Я удалился, сгорая от стыда. Посреди пустынной Дворцовой разжал ладонь, которую мне жгло. Германикус сверкал непоправимо. Как новенький Линкольн достоинством в цент.

2000 лет!

В нашем городе, где упрощалось все, нумизматов называли монетчики.

Напоминая загадочное для меня тогда ругательство, слово охлаждало низменную страсть, но по инерции я продолжал.

Коллекционеры собирались в центральном книжном магазине. На проспекте Ленина. Под самым боком республиканского КГБ.

Впрочем, угрюмый бастион размером с целый квартал вывеской себя не афишировал, и я не знал, что в нем, а если б кто сказал, не понял. Трехбуквенной угрозы я еще не сознавал. Другое дело - мусора. Багровые от избытка кислорода, они внезапно вваливались в книжный - разгонять коллекционеров. Тогда я отступал к прилавкам, проявляя интерес к худлиту на белорусском языке. Мусора удалялись, коллекционеры снова сходились к радиатору под витриной. Так проводил я первую половину своих воскресных дней, иногда отправляясь со сверстниками по месту их жительства.

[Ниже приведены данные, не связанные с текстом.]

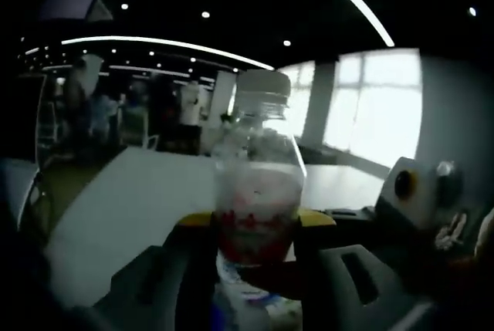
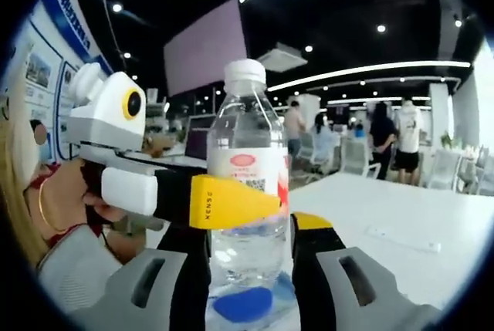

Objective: Arrange the tabletop items into an orderly group along one side of the table until the central work area is clear of visible clutter.

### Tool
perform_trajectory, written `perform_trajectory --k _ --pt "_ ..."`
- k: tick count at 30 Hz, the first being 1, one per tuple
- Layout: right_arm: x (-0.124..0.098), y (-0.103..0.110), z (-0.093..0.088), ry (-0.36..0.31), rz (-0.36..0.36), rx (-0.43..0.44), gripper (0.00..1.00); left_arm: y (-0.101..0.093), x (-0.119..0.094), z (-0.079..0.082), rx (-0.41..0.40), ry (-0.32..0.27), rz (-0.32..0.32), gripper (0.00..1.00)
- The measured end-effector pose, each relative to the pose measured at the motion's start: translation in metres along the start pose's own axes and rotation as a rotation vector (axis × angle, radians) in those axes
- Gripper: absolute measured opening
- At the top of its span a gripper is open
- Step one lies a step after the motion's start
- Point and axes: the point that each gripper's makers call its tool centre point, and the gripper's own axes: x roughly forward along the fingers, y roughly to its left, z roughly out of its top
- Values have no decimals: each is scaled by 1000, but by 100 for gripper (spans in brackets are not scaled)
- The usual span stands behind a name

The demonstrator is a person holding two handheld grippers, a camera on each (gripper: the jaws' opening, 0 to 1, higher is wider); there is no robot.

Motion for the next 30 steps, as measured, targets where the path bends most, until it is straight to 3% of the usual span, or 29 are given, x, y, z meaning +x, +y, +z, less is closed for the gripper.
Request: perform_trajectory --k 9,14,25,30 --pt "-7 -14 -17 67 -40 78 67 12 2 3 10 -4 25 35" --pt "-12 -19 -23 93 -55 108 74 24 5 5 15 -7 58 35" --pt "-28 -27 -41 195 -72 96 98 55 12 14 33 -24 124 35" --pt "-38 -30 -52 248 -80 68 100 72 18 18 44 -32 154 35"
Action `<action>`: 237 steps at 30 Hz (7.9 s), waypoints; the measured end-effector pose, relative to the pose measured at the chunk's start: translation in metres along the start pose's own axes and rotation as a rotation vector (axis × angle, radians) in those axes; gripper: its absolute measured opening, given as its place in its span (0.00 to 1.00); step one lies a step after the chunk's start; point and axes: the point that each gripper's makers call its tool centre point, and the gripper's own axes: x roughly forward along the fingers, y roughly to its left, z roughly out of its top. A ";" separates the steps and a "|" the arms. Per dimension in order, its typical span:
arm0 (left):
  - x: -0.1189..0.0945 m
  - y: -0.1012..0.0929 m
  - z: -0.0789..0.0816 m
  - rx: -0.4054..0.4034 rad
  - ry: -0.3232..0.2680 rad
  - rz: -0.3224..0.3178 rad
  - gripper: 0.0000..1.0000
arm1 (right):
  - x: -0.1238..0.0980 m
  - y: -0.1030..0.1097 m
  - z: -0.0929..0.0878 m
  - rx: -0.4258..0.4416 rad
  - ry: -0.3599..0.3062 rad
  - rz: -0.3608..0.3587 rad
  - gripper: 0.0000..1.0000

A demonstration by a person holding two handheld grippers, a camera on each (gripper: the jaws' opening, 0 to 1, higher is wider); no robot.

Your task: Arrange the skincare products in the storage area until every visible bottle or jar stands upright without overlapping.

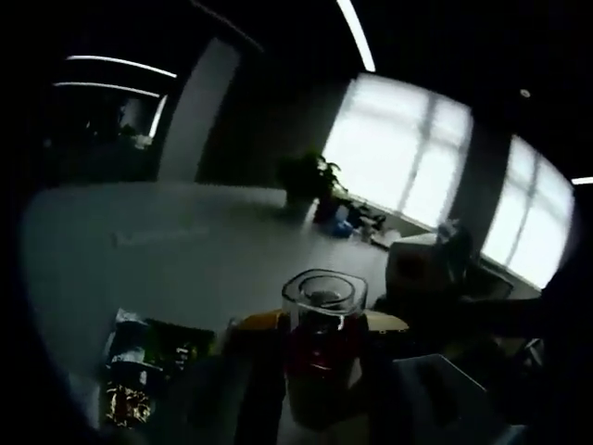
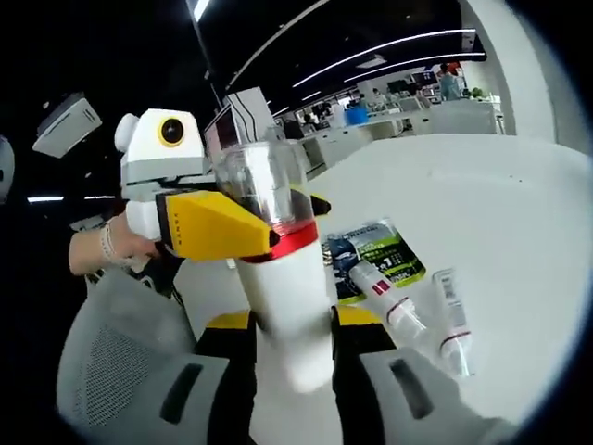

Однажды в районе аэропорта я стал счастливым обладателем серебряного лепестка какого-то удельного русского княжества. Но, странное дело, я испытывал тоску. Ужасную! Рев самолетов, идущих на посадку и взлетающих, просто надрывал мне сердце.

Это был первый приступ.

Тоска локализовалась под ложечкой, а к концу года я чуть не испустил дух.

Вернее, душу. Которая, согласно японцам, обретается в животе.

Желудок. Прободная язва.

Укладываясь на брезентовую койку "скорой помощи", я мысленно прощался с жизнью и, среди прочего, с коллекцией. С чем еще было мне прощаться в тринадцать лет?

Через две недели меня привезли домой другим человеком. Человеком, способным полюбить рассказ Толстого "Три смерти".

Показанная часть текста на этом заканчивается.